With the recent launch of the AWS UK region, and the government’s increasing uptake of the platform; Tuesday’s multi-hour disruption of AWS’s S3 storage service in the Northern Virginia Region should serve as a stark warning to UK public sector departments, that critical data cannot be stored with just one provider.
The outage resulted in a number of web services going down, and it was later revealed by AWS that it was human error – a debugging issue – within its S3 storage service in its Northern Virginia data centre that was the cause.
In response, the company said it is making some changes to make sure that a similar human error did not happen again.
Despite demonstrating that even the world’s largest cloud computing platform is vulnerable to periodic failure, bigger questions should be asked around resilience and business continuity planning – particularly for mission-critical applications, especially as UK public sector organisations flock to the US provider in their droves.

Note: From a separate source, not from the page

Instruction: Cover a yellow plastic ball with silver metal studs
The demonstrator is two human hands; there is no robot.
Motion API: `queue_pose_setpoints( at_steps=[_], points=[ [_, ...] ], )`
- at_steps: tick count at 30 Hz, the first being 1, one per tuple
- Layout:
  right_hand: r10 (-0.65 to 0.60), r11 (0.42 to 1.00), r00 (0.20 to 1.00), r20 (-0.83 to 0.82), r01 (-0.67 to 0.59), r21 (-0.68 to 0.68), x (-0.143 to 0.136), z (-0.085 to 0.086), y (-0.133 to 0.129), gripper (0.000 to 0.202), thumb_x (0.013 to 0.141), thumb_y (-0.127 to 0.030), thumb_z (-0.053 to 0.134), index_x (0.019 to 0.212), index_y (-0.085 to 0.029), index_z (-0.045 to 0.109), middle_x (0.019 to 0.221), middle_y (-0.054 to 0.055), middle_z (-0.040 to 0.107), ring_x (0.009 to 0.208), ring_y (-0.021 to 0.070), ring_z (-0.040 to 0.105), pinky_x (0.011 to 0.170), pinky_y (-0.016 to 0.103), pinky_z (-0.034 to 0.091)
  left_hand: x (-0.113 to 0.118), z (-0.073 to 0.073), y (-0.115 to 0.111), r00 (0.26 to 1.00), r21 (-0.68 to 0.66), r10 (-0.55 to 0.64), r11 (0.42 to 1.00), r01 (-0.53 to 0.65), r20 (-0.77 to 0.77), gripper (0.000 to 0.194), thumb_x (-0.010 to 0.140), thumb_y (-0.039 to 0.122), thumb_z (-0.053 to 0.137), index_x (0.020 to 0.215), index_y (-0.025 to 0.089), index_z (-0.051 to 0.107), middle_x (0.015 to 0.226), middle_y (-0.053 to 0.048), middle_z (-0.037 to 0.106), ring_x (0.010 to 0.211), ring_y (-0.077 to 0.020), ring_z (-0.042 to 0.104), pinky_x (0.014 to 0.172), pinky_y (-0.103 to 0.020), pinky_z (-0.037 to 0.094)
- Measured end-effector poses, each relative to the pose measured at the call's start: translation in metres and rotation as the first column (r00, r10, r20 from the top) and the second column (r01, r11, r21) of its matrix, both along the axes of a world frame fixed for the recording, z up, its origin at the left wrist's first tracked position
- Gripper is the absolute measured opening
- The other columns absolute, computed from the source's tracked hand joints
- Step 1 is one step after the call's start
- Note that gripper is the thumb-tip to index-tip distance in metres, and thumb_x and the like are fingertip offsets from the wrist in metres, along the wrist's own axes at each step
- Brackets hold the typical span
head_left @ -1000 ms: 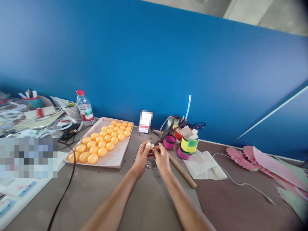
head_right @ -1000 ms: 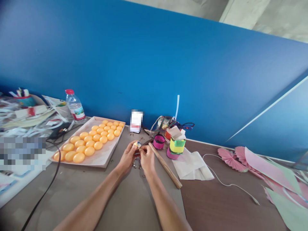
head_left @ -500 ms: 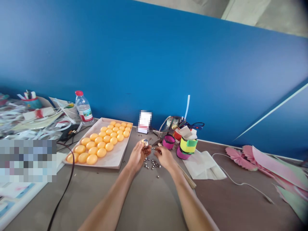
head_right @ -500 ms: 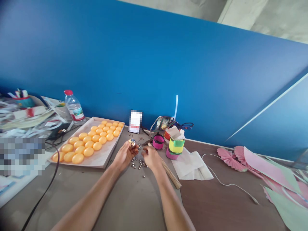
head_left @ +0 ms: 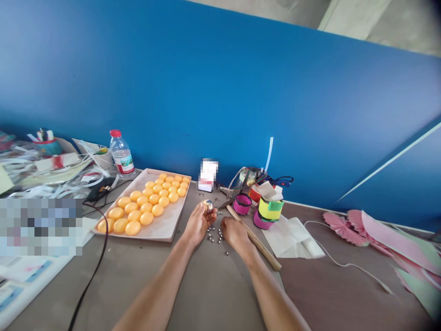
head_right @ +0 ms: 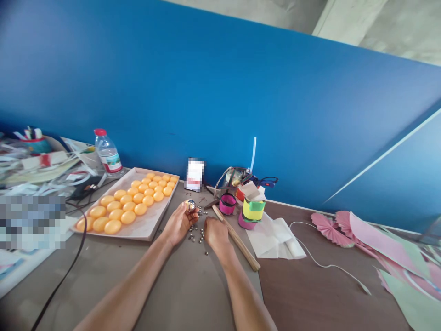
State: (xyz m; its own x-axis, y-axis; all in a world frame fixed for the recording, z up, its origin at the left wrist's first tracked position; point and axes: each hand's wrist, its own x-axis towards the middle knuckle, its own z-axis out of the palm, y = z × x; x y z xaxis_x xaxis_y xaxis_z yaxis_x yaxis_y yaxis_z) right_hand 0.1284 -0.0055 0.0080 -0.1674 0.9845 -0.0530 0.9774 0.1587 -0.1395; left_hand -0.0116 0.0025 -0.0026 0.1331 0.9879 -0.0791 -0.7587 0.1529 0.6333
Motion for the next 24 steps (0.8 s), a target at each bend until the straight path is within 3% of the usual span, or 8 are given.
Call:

What happens when one site hosts too much of the internet?
AWS’ London data centres went live at the end of last year. The third AWS region to go live in Europe, AWS now has 16 available regions and 42 availability zones inside of those regions.
No one can dispute the growth of AWS, as Bob Tarzey, services director and analyst at Quocirca confirmed, 40 pence of every £1 spent on public cloud in the UK goes to AWS.
The AWS cloud is now used by UK public sector organisations such as HMRC, DVLA, Ministry of Justice, Peterborough Council and a number of other local authorities who are looking to modernise their IT.
Even Liam Maxwell, the UK Government’s national technology adviser, publicly came out in support of the importance of the AWS cloud in the UK. Last July he said: “The Amazon region in the UK at the end of this year is going to bring a massive change to government technology. For so long people haven’t been using on-demand public cloud services because they feel they want to have data resident in the UK.”
Maxwell estimated that using a UK public cloud could save the government in the order of £100m over five years. This is tremendous endorsement for public cloud uptake, but as we’ve seen with the AWS outage, this can have crippling consequences if these public sector departments become too reliant on one provider who is using one technology stack.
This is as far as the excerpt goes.